The White-Savior Industrial Complex and Voluntourism

Today in class, we examined two articles titled “The White-Savior Industrial Complex” by Teju Cole and “The white tourist’s burden” by Rafia Zakaria which both focus on the negative consequences of voluntourism. This term refers to privileged, first world citizens gallivanting around the globe “helping” poor people in variously afflicted parts of the globe in various ways. The motivations of these helpers vary across every individual participant in every individual voluntourism program and range from altruistic to self-seeking. In Evelyn Mendez’s blog post titled “Volunteer?”, she references another article, “The Trouble with Medical “Voluntourism”” which sheds light on the damaging effects of institutions like “Doctors without Borders Alternative.” Groups like this are tasked with performing clinical surgeries such as delivering babies and pulling teeth without the proper experience and oftentimes, sanitation or equipment (Sullivan, 2017). These risky practices by incompetent students acting as unqualified practitioners of medicine often lead to more harm for patients than good (Sullivan, 2017). Mendez explains that these students are often going on these trips only to make themselves appear better on a resume to get into a better medical school for their own personal gain. However, the students themselves do not stay in the area abroad long enough to see the damage they potentially cause, but rather only long enough to feel good about the short term relief they provide. This, both the moral and selfish motivation to help people whose culture and problems the helper are not privy to, embodies the “White Savior Industrial Complex” Cole and Zakaria refer to in their articles.

What makes any institutional problem an “Industrial Complex”, whether it be the “Prison Industrial Complex” or the “Military Industrial Complex” is that the system in question is profitable as well as self-sustaining and justifiable through rhetoric. In the case of the WSIC, Americans are given a challenge or palatable enemy, like Joseph Kony or “hungry mouths, child soldiers or raped civilians” (Cole, 2012). Next, they take the moral high ground as people who are “going to ride in on a white horse and resolve it.” (Cole, 2012) So when someone like Kony is stopped or any amount of children are fed by privileged white people, they gain satisfaction not out of the resultant happiness their help lead to but by the implication that they are better people because of it.

Cole’s sequential tweets are spot on in describing how privileged whites do good deeds that have no real lasting impact not to achieve “justice” but to simply satisfy “sentimental needs” and have “a big emotional experience” (Cole, 2012). Not only are the roots of the problems often ignored, but other problems are created as a result. Cole later explains in the article that Nigerians who were protesting their corrupt government were noticeably not aided by the US government because of oil interest Yet the US government released a statement “supporting” the protesters right to protest in order to give off the image of preserving democracy and individual rights without making an actual change (Cole, 2012). A way to make actual change would be to import more expensive oil from non corrupt regimes to bolster them instead of empowering corrupt regimes simply because they produce a cheaper product. When money is on the line for privileged folks, morality is almost always tossed aside.

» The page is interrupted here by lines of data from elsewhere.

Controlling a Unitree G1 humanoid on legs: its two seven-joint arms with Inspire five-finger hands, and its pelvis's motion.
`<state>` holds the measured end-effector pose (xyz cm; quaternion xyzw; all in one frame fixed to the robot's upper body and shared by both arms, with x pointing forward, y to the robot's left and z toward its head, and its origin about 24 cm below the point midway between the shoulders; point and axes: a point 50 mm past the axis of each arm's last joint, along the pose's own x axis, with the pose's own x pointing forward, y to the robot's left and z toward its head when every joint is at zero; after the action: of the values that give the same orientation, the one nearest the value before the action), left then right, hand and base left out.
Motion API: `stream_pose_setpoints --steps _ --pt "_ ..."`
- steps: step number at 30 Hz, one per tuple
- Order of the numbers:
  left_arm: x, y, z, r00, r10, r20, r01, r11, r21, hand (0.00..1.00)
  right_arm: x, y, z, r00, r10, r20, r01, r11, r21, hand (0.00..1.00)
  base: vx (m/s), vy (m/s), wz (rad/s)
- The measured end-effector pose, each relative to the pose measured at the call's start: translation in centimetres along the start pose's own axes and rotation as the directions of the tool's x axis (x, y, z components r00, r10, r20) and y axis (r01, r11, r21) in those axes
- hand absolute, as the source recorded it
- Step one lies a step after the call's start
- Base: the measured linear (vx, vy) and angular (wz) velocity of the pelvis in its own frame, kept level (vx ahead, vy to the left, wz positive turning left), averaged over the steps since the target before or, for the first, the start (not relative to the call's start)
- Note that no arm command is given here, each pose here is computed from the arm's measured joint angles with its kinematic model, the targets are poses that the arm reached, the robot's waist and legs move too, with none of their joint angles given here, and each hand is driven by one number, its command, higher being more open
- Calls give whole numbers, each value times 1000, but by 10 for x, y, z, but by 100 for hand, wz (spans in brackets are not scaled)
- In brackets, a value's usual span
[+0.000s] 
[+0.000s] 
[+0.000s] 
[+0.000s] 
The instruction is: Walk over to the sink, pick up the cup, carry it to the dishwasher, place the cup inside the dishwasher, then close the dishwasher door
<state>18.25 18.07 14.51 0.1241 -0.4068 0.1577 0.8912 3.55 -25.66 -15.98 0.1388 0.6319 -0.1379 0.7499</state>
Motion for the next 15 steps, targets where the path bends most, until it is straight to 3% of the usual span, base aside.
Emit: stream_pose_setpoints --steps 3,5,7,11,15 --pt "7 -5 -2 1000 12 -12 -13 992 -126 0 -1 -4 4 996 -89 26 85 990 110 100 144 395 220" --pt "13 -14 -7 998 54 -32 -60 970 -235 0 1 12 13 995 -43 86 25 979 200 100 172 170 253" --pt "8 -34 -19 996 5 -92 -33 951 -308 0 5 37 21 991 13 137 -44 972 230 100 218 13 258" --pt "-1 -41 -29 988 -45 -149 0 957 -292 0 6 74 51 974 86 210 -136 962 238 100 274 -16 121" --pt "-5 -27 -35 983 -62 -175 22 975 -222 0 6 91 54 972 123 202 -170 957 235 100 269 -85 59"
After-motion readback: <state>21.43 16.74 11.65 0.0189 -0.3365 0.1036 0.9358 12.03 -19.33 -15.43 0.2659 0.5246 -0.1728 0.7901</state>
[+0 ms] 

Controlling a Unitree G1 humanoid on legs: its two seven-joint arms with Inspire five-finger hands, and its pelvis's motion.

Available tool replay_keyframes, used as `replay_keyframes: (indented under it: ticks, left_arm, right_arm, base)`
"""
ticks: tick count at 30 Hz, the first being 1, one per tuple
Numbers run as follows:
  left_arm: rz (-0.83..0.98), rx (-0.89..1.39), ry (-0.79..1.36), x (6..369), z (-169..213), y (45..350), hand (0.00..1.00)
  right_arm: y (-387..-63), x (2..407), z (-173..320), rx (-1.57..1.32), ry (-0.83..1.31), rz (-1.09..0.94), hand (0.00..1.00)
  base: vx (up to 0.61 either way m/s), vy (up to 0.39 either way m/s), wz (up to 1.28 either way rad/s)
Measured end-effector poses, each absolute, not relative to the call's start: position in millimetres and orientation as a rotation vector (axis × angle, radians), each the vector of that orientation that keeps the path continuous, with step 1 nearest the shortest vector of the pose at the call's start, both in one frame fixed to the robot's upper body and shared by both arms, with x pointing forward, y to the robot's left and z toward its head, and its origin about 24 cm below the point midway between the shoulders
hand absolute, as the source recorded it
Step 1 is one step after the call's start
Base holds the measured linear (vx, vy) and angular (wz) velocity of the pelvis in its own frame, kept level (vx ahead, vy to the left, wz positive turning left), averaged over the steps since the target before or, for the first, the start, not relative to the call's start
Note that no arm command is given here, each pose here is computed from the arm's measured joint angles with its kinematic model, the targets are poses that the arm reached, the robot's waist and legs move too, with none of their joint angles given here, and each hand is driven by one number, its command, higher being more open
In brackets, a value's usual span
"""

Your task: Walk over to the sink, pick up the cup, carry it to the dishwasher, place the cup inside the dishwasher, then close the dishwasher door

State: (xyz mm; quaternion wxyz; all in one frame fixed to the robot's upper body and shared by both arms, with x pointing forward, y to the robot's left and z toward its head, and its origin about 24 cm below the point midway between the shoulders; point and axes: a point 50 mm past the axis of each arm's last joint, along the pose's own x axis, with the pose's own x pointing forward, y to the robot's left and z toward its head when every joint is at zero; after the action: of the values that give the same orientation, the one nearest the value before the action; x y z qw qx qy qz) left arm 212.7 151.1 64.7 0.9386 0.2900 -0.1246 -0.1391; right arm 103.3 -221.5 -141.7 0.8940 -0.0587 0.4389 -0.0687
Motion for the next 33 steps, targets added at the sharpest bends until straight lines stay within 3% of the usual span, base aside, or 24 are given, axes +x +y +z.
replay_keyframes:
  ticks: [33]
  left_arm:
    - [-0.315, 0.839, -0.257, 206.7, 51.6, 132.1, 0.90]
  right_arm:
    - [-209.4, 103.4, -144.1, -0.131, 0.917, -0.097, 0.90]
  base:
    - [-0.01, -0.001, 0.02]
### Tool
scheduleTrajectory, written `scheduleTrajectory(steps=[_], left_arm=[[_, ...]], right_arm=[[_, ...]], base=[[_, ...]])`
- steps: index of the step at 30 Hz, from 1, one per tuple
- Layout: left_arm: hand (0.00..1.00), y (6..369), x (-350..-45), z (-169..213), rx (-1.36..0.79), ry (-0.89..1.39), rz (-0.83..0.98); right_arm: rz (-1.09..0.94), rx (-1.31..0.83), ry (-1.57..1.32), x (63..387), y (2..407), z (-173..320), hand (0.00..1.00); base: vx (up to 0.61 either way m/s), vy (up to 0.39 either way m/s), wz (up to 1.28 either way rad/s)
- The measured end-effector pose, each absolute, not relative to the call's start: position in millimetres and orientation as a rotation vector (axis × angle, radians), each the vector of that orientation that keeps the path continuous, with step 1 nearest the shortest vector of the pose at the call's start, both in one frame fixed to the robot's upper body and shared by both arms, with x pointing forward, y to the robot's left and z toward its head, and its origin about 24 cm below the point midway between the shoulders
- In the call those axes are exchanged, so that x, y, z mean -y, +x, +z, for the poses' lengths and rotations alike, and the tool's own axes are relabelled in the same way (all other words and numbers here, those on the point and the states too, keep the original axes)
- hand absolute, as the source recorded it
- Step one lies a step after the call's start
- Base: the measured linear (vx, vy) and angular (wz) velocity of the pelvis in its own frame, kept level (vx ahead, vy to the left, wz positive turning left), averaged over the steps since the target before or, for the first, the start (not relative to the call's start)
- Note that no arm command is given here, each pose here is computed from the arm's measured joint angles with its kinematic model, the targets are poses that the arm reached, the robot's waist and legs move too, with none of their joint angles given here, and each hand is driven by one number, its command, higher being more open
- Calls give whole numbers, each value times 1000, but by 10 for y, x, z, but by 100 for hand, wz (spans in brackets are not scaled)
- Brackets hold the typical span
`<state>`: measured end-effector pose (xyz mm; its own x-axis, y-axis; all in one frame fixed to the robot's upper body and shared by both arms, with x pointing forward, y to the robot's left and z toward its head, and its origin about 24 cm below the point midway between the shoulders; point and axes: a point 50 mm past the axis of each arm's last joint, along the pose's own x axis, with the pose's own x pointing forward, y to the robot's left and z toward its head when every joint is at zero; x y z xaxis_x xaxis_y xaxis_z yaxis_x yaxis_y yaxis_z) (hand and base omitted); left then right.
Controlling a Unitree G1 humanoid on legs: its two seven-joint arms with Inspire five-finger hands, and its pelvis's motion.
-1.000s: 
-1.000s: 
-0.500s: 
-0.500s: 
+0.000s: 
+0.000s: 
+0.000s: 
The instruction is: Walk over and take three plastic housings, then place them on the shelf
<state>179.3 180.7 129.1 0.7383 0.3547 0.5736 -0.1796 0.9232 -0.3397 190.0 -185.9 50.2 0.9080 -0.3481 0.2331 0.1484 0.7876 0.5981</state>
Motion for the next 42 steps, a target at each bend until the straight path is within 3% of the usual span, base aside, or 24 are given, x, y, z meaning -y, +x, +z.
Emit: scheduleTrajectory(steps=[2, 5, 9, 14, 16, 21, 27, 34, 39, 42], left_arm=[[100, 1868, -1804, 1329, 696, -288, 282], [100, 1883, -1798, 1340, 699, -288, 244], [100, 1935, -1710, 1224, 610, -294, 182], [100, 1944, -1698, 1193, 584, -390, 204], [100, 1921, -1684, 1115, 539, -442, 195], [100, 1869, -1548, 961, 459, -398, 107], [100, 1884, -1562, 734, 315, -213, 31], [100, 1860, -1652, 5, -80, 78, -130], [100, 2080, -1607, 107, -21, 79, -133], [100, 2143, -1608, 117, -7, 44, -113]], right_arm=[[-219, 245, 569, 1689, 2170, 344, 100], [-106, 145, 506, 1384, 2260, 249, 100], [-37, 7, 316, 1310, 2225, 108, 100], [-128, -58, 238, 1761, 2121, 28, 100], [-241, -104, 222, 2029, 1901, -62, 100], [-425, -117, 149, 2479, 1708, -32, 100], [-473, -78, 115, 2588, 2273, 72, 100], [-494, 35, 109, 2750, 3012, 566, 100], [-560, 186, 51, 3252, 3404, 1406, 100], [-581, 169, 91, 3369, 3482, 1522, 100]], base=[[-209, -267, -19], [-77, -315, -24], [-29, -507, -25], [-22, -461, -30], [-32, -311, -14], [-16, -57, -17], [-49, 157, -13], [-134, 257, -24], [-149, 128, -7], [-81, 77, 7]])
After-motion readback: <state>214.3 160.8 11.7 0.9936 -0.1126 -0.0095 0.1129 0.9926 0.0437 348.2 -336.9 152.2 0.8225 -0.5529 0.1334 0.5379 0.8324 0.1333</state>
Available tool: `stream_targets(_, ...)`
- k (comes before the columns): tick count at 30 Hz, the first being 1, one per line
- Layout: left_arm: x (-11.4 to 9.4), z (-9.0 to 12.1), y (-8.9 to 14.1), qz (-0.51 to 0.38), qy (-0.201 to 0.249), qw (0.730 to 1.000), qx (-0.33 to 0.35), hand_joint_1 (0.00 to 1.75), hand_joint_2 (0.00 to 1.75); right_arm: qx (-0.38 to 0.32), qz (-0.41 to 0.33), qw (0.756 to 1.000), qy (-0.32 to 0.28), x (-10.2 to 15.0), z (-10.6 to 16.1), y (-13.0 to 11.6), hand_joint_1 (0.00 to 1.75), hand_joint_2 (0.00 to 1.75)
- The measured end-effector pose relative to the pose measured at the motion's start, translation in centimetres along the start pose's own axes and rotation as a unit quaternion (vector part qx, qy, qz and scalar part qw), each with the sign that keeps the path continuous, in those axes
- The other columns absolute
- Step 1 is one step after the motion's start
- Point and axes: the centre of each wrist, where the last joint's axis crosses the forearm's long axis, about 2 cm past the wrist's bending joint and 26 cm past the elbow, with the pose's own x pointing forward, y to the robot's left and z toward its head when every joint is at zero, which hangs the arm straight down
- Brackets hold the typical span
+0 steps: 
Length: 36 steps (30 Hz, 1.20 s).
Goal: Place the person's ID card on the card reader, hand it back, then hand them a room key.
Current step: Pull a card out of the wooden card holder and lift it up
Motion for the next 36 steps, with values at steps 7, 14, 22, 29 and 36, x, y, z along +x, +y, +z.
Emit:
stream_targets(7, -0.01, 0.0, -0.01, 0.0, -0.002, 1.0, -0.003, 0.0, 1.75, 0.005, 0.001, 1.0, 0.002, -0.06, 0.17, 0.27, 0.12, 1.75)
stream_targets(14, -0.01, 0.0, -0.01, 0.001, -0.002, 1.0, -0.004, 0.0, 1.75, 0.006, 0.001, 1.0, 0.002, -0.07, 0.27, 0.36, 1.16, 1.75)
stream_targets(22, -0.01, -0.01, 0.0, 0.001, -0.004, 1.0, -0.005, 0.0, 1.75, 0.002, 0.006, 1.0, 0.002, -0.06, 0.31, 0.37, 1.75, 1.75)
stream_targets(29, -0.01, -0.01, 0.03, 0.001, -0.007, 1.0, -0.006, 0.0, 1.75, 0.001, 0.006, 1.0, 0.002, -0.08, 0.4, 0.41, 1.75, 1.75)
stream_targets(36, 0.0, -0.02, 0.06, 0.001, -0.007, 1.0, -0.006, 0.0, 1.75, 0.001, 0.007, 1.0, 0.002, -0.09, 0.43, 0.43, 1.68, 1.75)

Meanwhile, Zakaria explains that there is a specific voluntourism program in South Africa that actually creates orphans. Because the American workers have economic backing, they resultantly “crowd out local workers” which leads parents to send their kids away to these orphan centers where they can actually afford to go to school (Zakaria, 2014). The question of whether it is better to be an educated orphan or non educated child living with their parents in poverty is irrelevant. The point that it is unjust for foreigners to be dictating the lives of native inhabitants at their own convenience for reasons independent of their plight is relevant, however. In class, Frank raised the solid point that most people participating in these programs are students on vacations which means a lot of the “help” might come seasonally. While I must be careful not to generalize all voluntourists as being unwanted and ignorant to the causes they are supposedly fighting, Zakaria explains that the participants should pay their “due diligence” by attempting to assimilate themselves with the culture as well as gain a real understanding of the native peoples’ and their plight (Zakaria, 2014). Both writers articulate the problem that many voluntourists simply go on these trips to feel good about themselves and bolster resumes as well as gain “good party stories” and “Facebook profile pictures” instead of for a more altruistic reason such as a desire to help people in need (Zakaria, 2014). These intrinsic motivations for white people to help non white people are more often than not self-serving and epitomize the WSIC.